Arcosanti 06-28-2012 11:37 PM

If you haven't gotten too far with the install, you can wipe the installation and reinstall. It's been a long time ago, since I've used the Slackware install disks to boot up into an installation, but I think you have lilo pass something like root=\dev\hda1 or what ever your hard drive generally is. My hard drive tends to be \dev\sda1 on my current system. When compiling a custom kernel, always be sure to keep the old kernel around just for these types of problems. That way you can still boot up and get in to fix the problem.

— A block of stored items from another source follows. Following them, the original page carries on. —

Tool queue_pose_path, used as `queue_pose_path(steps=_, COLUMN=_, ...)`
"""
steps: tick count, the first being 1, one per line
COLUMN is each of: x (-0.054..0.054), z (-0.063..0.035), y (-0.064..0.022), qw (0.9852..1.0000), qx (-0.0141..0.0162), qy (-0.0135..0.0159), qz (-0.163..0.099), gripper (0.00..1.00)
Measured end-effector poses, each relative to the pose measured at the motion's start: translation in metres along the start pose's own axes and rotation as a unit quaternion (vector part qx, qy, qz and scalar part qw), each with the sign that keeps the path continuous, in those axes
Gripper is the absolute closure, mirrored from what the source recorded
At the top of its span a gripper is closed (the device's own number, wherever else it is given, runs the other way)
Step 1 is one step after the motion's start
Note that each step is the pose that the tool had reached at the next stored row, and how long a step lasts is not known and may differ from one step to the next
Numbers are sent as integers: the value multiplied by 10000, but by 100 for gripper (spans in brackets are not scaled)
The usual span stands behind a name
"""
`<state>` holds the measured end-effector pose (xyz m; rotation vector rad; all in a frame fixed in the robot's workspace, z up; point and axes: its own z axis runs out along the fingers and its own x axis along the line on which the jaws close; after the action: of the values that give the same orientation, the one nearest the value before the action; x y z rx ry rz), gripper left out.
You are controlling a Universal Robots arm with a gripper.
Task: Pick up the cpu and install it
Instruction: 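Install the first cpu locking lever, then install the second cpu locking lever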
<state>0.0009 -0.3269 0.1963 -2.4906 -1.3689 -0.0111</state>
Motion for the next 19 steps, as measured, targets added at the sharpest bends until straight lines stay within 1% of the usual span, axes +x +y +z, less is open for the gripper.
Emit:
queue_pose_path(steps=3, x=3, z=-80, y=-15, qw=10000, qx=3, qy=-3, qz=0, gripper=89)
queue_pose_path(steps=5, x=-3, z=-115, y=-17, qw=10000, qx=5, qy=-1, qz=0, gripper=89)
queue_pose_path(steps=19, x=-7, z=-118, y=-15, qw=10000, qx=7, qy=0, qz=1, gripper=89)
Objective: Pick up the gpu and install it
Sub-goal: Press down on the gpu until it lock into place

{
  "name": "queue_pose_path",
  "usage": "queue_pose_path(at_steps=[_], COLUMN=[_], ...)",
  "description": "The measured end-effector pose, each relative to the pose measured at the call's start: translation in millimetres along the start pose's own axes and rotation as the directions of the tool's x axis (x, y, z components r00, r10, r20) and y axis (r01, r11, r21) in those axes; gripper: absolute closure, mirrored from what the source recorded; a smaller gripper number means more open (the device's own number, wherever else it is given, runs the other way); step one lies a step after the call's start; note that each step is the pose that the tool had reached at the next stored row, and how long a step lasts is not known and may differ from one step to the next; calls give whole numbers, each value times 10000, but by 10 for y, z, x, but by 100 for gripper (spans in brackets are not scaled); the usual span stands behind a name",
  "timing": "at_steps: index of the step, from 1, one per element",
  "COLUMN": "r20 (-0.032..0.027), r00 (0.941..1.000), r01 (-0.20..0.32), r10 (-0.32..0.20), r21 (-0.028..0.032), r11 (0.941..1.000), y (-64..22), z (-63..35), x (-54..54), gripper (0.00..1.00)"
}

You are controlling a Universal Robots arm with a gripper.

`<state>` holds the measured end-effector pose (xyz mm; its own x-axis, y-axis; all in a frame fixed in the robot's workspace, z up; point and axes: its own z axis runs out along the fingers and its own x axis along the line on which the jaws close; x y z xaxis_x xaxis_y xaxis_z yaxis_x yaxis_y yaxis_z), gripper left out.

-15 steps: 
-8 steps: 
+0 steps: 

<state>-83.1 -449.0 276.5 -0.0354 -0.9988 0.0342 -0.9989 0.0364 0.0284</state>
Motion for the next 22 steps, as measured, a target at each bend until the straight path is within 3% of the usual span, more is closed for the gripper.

allend 06-29-2012 12:12 AM

From http://rlworkman.net/howtos/glibc-recovery (slightly edited for 13.37)
Quote:

First, you will need the Slackware install cd for whatever version of Slackware
that you have installed. Insert that cd into the drive and reboot the system
(this will probably have to be forced with a manual power off).
When the install cd boots, you will notice some instructions for booting into
your system - ignore those. Instead, let the installer boot (as if you were
going to do a fresh installation).
Note: you will probably have better results if you boot the huge26.s kernel
on a Slackware 11.0 cd, or huge.s or hugesmp.s on later Slackware
releases.
Once the installer has booted, login as root (no password is needed) and
mount your system's root partition to /mnt
For example, if your system's root partition is /dev/sda1, then do this:
mount /dev/sda1 /mnt
Following the above will get you access to your file system.
To access the file system as your root filesystem, do 'chroot /mnt'

The other part of the question is how to recover.
1) If you want to uninstall the nVidia proprietary driver, then it will depend on how you did the initial install.
If you used a SlackBuild and made a package, then you can simply use 'removepkg'.
If you used the nVidia installer, then run the installer with the '--uninstall' flag.

2) It may also be that you simply need to specify a kernel boot option so that you can boot successfully.
You could try editing /etc/lilo.conf and adding ' video=800x600' to the append= line.
Type 'exit' to exit the chroot.
Type '/mnt/sbin/lilo -r /mnt' to rerun lilo.

Remove the CD and hit Ctrl-Alt-Del to reboot.

Comment:
Quote:

The installer said that the nouveau driver was incompatible and did something to remove it from the xorg.conf file.
The nVidia installer blacklists the nouveau kernel driver from loading by making an addition in the /etc/modprobe.d/ directory. It will also build an xorg.conf file if you request that.